───── Data extracts

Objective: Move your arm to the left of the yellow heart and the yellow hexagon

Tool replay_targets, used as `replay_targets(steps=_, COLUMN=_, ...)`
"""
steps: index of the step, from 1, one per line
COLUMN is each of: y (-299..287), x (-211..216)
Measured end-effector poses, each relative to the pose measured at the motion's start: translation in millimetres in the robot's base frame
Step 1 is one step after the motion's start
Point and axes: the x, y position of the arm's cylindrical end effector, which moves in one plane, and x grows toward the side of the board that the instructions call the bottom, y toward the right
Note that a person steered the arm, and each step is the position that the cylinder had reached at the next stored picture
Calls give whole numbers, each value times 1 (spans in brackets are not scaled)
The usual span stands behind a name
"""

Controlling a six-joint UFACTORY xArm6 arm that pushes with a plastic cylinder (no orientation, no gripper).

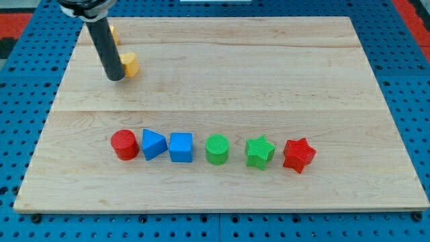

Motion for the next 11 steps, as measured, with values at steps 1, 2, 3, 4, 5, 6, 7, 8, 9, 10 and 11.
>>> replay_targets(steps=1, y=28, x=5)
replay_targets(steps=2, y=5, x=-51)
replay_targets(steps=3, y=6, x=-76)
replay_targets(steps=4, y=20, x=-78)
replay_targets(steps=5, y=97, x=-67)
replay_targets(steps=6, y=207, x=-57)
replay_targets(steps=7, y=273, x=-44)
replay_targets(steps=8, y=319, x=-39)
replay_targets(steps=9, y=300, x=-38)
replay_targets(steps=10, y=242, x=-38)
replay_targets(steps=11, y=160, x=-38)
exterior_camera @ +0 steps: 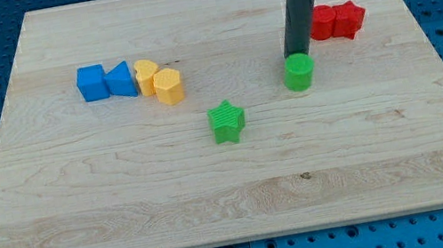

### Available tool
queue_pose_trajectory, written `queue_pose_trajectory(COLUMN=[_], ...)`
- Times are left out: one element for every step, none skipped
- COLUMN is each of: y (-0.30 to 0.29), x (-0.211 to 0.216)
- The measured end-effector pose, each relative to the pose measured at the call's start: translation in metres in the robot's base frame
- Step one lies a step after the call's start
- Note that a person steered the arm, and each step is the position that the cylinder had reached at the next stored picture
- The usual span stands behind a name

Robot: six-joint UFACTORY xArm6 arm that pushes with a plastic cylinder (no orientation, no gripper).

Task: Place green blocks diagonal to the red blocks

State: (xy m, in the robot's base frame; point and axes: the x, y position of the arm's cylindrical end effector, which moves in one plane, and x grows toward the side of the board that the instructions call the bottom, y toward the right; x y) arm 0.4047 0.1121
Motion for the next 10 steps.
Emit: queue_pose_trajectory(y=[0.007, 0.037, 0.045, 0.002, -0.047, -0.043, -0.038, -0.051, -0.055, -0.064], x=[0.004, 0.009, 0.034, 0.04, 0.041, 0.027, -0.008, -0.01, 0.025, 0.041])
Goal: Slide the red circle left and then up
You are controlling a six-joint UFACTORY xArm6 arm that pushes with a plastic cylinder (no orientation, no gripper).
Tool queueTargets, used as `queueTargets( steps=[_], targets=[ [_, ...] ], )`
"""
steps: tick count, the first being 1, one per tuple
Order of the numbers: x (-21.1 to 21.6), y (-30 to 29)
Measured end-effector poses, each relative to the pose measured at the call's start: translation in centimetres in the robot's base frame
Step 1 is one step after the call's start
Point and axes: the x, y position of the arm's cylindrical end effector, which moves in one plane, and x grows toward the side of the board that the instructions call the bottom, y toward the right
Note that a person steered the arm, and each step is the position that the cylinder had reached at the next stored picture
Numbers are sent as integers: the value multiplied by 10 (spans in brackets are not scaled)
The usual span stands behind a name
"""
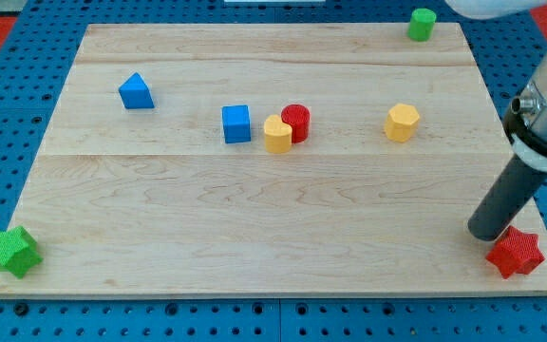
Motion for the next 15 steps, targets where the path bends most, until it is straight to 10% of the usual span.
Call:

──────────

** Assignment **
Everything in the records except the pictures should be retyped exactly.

** Exercise result **
Objective: Move your arm to the left of the yellow heart and the yellow hexagon

Tool replay_targets, used as `replay_targets(steps=_, COLUMN=_, ...)`
"""
steps: index of the step, from 1, one per line
COLUMN is each of: y (-299..287), x (-211..216)
Measured end-effector poses, each relative to the pose measured at the motion's start: translation in millimetres in the robot's base frame
Step 1 is one step after the motion's start
Point and axes: the x, y position of the arm's cylindrical end effector, which moves in one plane, and x grows toward the side of the board that the instructions call the bottom, y toward the right
Note that a person steered the arm, and each step is the position that the cylinder had reached at the next stored picture
Calls give whole numbers, each value times 1 (spans in brackets are not scaled)
The usual span stands behind a name
"""

Controlling a six-joint UFACTORY xArm6 arm that pushes with a plastic cylinder (no orientation, no gripper).


Motion for the next 11 steps, as measured, with values at steps 1, 2, 3, 4, 5, 6, 7, 8, 9, 10 and 11.
>>> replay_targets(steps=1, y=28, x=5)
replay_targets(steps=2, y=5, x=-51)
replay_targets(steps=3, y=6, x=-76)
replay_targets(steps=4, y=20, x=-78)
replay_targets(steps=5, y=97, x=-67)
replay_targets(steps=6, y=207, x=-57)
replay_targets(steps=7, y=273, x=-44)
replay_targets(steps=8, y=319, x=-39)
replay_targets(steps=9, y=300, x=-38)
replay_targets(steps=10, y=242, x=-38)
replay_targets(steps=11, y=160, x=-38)
exterior_camera @ +0 steps: 

### Available tool
queue_pose_trajectory, written `queue_pose_trajectory(COLUMN=[_], ...)`
- Times are left out: one element for every step, none skipped
- COLUMN is each of: y (-0.30 to 0.29), x (-0.211 to 0.216)
- The measured end-effector pose, each relative to the pose measured at the call's start: translation in metres in the robot's base frame
- Step one lies a step after the call's start
- Note that a person steered the arm, and each step is the position that the cylinder had reached at the next stored picture
- The usual span stands behind a name

Robot: six-joint UFACTORY xArm6 arm that pushes with a plastic cylinder (no orientation, no gripper).

Task: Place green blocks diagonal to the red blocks

State: (xy m, in the robot's base frame; point and axes: the x, y position of the arm's cylindrical end effector, which moves in one plane, and x grows toward the side of the board that the instructions call the bottom, y toward the right; x y) arm 0.4047 0.1121
Motion for the next 10 steps.
Emit: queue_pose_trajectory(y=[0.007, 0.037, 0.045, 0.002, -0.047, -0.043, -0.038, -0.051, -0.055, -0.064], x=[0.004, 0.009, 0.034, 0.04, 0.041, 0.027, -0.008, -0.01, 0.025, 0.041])
Goal: Slide the red circle left and then up
You are controlling a six-joint UFACTORY xArm6 arm that pushes with a plastic cylinder (no orientation, no gripper).
Tool queueTargets, used as `queueTargets( steps=[_], targets=[ [_, ...] ], )`
"""
steps: tick count, the first being 1, one per tuple
Order of the numbers: x (-21.1 to 21.6), y (-30 to 29)
Measured end-effector poses, each relative to the pose measured at the call's start: translation in centimetres in the robot's base frame
Step 1 is one step after the call's start
Point and axes: the x, y position of the arm's cylindrical end effector, which moves in one plane, and x grows toward the side of the board that the instructions call the bottom, y toward the right
Note that a person steered the arm, and each step is the position that the cylinder had reached at the next stored picture
Numbers are sent as integers: the value multiplied by 10 (spans in brackets are not scaled)
The usual span stands behind a name
"""
Motion for the next 15 steps, targets where the path bends most, until it is straight to 10% of the usual span.
Call:

This answer requires no further additions.